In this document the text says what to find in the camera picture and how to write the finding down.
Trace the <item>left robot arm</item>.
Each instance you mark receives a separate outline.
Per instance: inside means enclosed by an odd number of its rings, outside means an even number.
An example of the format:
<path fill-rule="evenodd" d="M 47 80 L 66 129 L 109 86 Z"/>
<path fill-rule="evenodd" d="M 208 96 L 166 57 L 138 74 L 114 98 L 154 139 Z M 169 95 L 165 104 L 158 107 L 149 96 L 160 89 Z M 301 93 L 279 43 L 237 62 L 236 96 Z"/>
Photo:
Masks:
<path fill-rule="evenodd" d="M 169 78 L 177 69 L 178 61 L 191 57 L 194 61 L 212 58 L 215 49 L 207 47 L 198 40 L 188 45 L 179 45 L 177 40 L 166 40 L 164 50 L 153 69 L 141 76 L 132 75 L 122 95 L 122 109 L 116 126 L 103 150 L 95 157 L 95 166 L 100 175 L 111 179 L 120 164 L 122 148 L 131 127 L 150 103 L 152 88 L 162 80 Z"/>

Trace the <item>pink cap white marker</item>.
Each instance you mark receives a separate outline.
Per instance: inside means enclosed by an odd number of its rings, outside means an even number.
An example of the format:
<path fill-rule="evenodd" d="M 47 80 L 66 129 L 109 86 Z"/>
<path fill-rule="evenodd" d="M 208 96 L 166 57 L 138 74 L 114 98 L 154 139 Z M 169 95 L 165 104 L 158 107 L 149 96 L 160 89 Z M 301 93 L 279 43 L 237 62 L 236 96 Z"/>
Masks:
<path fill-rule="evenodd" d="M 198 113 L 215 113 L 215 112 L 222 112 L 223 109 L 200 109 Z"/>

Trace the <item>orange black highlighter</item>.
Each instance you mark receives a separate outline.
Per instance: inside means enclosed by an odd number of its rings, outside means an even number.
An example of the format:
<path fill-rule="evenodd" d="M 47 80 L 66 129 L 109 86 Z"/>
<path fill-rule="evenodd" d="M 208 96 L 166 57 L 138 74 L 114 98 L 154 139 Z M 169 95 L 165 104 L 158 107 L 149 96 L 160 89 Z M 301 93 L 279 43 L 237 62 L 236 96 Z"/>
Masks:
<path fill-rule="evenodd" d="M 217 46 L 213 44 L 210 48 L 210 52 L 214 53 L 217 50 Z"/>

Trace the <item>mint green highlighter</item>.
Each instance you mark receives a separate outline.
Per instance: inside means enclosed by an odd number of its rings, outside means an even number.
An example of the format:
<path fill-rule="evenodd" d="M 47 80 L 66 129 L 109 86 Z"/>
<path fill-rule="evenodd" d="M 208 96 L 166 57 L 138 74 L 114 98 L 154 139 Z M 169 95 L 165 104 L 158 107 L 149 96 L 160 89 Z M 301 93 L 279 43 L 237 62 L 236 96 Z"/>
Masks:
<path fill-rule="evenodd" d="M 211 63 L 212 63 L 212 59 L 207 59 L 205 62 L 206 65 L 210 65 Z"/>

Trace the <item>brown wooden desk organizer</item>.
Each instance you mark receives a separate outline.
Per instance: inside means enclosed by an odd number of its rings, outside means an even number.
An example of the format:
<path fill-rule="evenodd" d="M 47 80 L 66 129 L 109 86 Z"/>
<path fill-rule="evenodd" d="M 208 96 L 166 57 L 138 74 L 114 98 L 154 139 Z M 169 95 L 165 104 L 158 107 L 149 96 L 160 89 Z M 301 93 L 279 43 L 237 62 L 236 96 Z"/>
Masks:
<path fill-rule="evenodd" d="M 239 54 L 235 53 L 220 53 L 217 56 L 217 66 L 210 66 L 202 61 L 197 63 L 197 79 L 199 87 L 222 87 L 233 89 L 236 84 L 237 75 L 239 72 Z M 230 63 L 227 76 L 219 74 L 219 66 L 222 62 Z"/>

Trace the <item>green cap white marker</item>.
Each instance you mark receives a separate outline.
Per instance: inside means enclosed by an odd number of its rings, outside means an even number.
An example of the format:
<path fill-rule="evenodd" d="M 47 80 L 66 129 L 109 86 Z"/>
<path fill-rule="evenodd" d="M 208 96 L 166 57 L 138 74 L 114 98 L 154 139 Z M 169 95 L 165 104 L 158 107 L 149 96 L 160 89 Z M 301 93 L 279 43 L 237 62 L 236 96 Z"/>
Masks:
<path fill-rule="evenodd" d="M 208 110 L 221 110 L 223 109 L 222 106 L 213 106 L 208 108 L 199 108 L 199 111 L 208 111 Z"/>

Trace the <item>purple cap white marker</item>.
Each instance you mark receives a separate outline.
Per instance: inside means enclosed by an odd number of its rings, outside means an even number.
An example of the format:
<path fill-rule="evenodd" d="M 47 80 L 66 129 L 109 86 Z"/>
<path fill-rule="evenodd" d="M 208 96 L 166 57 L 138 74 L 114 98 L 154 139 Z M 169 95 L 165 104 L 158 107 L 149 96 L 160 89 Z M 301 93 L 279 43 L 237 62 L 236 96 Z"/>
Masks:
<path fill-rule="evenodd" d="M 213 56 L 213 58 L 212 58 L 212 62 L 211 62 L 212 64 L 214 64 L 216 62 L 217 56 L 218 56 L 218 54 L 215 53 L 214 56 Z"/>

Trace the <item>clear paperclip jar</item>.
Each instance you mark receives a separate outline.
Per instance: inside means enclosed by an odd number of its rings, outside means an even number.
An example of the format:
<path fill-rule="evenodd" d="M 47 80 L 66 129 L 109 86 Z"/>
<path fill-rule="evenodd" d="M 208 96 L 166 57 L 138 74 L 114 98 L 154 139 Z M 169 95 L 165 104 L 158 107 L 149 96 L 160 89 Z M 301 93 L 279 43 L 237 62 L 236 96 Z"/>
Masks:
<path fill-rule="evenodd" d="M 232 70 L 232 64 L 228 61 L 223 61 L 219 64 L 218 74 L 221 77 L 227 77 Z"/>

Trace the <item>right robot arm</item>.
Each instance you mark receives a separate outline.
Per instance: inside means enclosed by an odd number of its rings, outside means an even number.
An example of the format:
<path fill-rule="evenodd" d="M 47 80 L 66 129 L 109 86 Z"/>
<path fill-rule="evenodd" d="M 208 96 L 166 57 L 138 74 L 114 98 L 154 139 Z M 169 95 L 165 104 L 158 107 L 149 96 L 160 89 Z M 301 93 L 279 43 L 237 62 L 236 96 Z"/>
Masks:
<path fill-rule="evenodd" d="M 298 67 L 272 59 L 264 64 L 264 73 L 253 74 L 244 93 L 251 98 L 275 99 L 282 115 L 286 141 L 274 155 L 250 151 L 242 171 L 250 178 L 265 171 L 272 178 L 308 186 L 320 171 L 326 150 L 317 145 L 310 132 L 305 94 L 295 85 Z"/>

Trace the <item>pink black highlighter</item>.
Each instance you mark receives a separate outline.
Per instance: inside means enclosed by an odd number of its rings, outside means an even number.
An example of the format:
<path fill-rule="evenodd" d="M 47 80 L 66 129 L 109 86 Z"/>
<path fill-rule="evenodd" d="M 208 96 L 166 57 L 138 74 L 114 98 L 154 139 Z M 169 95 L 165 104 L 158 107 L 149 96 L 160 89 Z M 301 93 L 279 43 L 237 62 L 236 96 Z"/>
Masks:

+ + + +

_ASSIGNED TASK_
Your task is to return all of the material exactly.

_TASK RESULT_
In this document the text says what to find in the camera picture and how to write the finding down.
Trace the <item>left robot arm</item>.
Each instance you mark receives a separate outline.
Per instance: inside means enclosed by an odd number of its rings, outside means an even number.
An example of the format:
<path fill-rule="evenodd" d="M 47 80 L 66 129 L 109 86 Z"/>
<path fill-rule="evenodd" d="M 208 96 L 166 57 L 138 74 L 114 98 L 154 139 Z M 169 95 L 165 104 L 158 107 L 149 96 L 160 89 Z M 301 93 L 279 43 L 237 62 L 236 96 Z"/>
Photo:
Masks:
<path fill-rule="evenodd" d="M 169 78 L 177 69 L 178 61 L 191 57 L 194 61 L 212 58 L 215 49 L 207 47 L 198 40 L 188 45 L 179 45 L 177 40 L 166 40 L 164 50 L 153 69 L 141 76 L 132 75 L 122 95 L 122 109 L 116 126 L 103 150 L 95 157 L 95 166 L 100 175 L 111 179 L 120 164 L 122 148 L 131 127 L 150 103 L 152 88 L 162 80 Z"/>

Trace the <item>pink cap white marker</item>.
Each instance you mark receives a separate outline.
Per instance: inside means enclosed by an odd number of its rings, outside means an even number.
An example of the format:
<path fill-rule="evenodd" d="M 47 80 L 66 129 L 109 86 Z"/>
<path fill-rule="evenodd" d="M 208 96 L 166 57 L 138 74 L 114 98 L 154 139 Z M 169 95 L 165 104 L 158 107 L 149 96 L 160 89 Z M 301 93 L 279 43 L 237 62 L 236 96 Z"/>
Masks:
<path fill-rule="evenodd" d="M 198 113 L 215 113 L 215 112 L 222 112 L 223 109 L 200 109 Z"/>

Trace the <item>orange black highlighter</item>.
Each instance you mark receives a separate outline.
Per instance: inside means enclosed by an odd number of its rings, outside means an even number.
An example of the format:
<path fill-rule="evenodd" d="M 47 80 L 66 129 L 109 86 Z"/>
<path fill-rule="evenodd" d="M 208 96 L 166 57 L 138 74 L 114 98 L 154 139 Z M 169 95 L 165 104 L 158 107 L 149 96 L 160 89 Z M 301 93 L 279 43 L 237 62 L 236 96 Z"/>
Masks:
<path fill-rule="evenodd" d="M 217 46 L 213 44 L 210 48 L 210 52 L 214 53 L 217 50 Z"/>

Trace the <item>mint green highlighter</item>.
Each instance you mark receives a separate outline.
Per instance: inside means enclosed by an odd number of its rings, outside means an even number.
An example of the format:
<path fill-rule="evenodd" d="M 47 80 L 66 129 L 109 86 Z"/>
<path fill-rule="evenodd" d="M 208 96 L 166 57 L 138 74 L 114 98 L 154 139 Z M 169 95 L 165 104 L 158 107 L 149 96 L 160 89 Z M 301 93 L 279 43 L 237 62 L 236 96 Z"/>
Masks:
<path fill-rule="evenodd" d="M 211 63 L 212 63 L 212 59 L 207 59 L 205 62 L 206 65 L 210 65 Z"/>

Trace the <item>brown wooden desk organizer</item>.
Each instance you mark receives a separate outline.
Per instance: inside means enclosed by an odd number of its rings, outside means an even number.
An example of the format:
<path fill-rule="evenodd" d="M 47 80 L 66 129 L 109 86 Z"/>
<path fill-rule="evenodd" d="M 208 96 L 166 57 L 138 74 L 114 98 L 154 139 Z M 169 95 L 165 104 L 158 107 L 149 96 L 160 89 Z M 301 93 L 279 43 L 237 62 L 236 96 Z"/>
Masks:
<path fill-rule="evenodd" d="M 239 54 L 235 53 L 220 53 L 217 56 L 217 66 L 210 66 L 202 61 L 197 63 L 197 79 L 199 87 L 222 87 L 233 89 L 236 84 L 237 75 L 239 72 Z M 230 63 L 227 76 L 219 74 L 219 66 L 222 62 Z"/>

Trace the <item>green cap white marker</item>.
Each instance you mark receives a separate outline.
Per instance: inside means enclosed by an odd number of its rings, outside means an even number.
An example of the format:
<path fill-rule="evenodd" d="M 47 80 L 66 129 L 109 86 Z"/>
<path fill-rule="evenodd" d="M 208 96 L 166 57 L 138 74 L 114 98 L 154 139 Z M 169 95 L 165 104 L 158 107 L 149 96 L 160 89 Z M 301 93 L 279 43 L 237 62 L 236 96 Z"/>
Masks:
<path fill-rule="evenodd" d="M 208 110 L 221 110 L 223 109 L 222 106 L 213 106 L 208 108 L 199 108 L 199 111 L 208 111 Z"/>

Trace the <item>purple cap white marker</item>.
Each instance you mark receives a separate outline.
Per instance: inside means enclosed by an odd number of its rings, outside means an even number.
An example of the format:
<path fill-rule="evenodd" d="M 47 80 L 66 129 L 109 86 Z"/>
<path fill-rule="evenodd" d="M 208 96 L 166 57 L 138 74 L 114 98 L 154 139 Z M 169 95 L 165 104 L 158 107 L 149 96 L 160 89 Z M 301 93 L 279 43 L 237 62 L 236 96 Z"/>
Masks:
<path fill-rule="evenodd" d="M 213 56 L 213 58 L 212 58 L 212 62 L 211 62 L 212 64 L 214 64 L 216 62 L 217 56 L 218 56 L 218 54 L 215 53 L 214 56 Z"/>

Trace the <item>clear paperclip jar</item>.
Each instance you mark receives a separate outline.
Per instance: inside means enclosed by an odd number of its rings, outside means an even number.
An example of the format:
<path fill-rule="evenodd" d="M 47 80 L 66 129 L 109 86 Z"/>
<path fill-rule="evenodd" d="M 208 96 L 166 57 L 138 74 L 114 98 L 154 139 Z M 169 95 L 165 104 L 158 107 L 149 96 L 160 89 Z M 301 93 L 279 43 L 237 62 L 236 96 Z"/>
Masks:
<path fill-rule="evenodd" d="M 232 70 L 232 64 L 228 61 L 223 61 L 219 64 L 218 74 L 221 77 L 227 77 Z"/>

Trace the <item>right robot arm</item>.
Each instance you mark receives a separate outline.
Per instance: inside means enclosed by an odd number of its rings, outside means an even number.
An example of the format:
<path fill-rule="evenodd" d="M 47 80 L 66 129 L 109 86 Z"/>
<path fill-rule="evenodd" d="M 208 96 L 166 57 L 138 74 L 114 98 L 154 139 Z M 169 95 L 165 104 L 158 107 L 149 96 L 160 89 Z M 301 93 L 279 43 L 237 62 L 236 96 Z"/>
Masks:
<path fill-rule="evenodd" d="M 298 67 L 272 59 L 264 64 L 264 73 L 253 74 L 244 93 L 251 98 L 275 99 L 282 115 L 286 141 L 274 155 L 250 151 L 242 171 L 250 178 L 265 171 L 272 178 L 308 186 L 320 171 L 326 150 L 317 145 L 310 132 L 305 94 L 295 85 Z"/>

Trace the <item>pink black highlighter</item>.
Each instance you mark receives a separate outline.
Per instance: inside means enclosed by an odd number of its rings, outside means an even number.
An example of the format:
<path fill-rule="evenodd" d="M 47 80 L 66 129 L 109 86 Z"/>
<path fill-rule="evenodd" d="M 208 96 L 166 57 L 138 74 L 114 98 L 154 139 Z M 169 95 L 165 104 L 158 107 L 149 96 L 160 89 Z M 301 93 L 279 43 L 237 62 L 236 96 Z"/>
Masks:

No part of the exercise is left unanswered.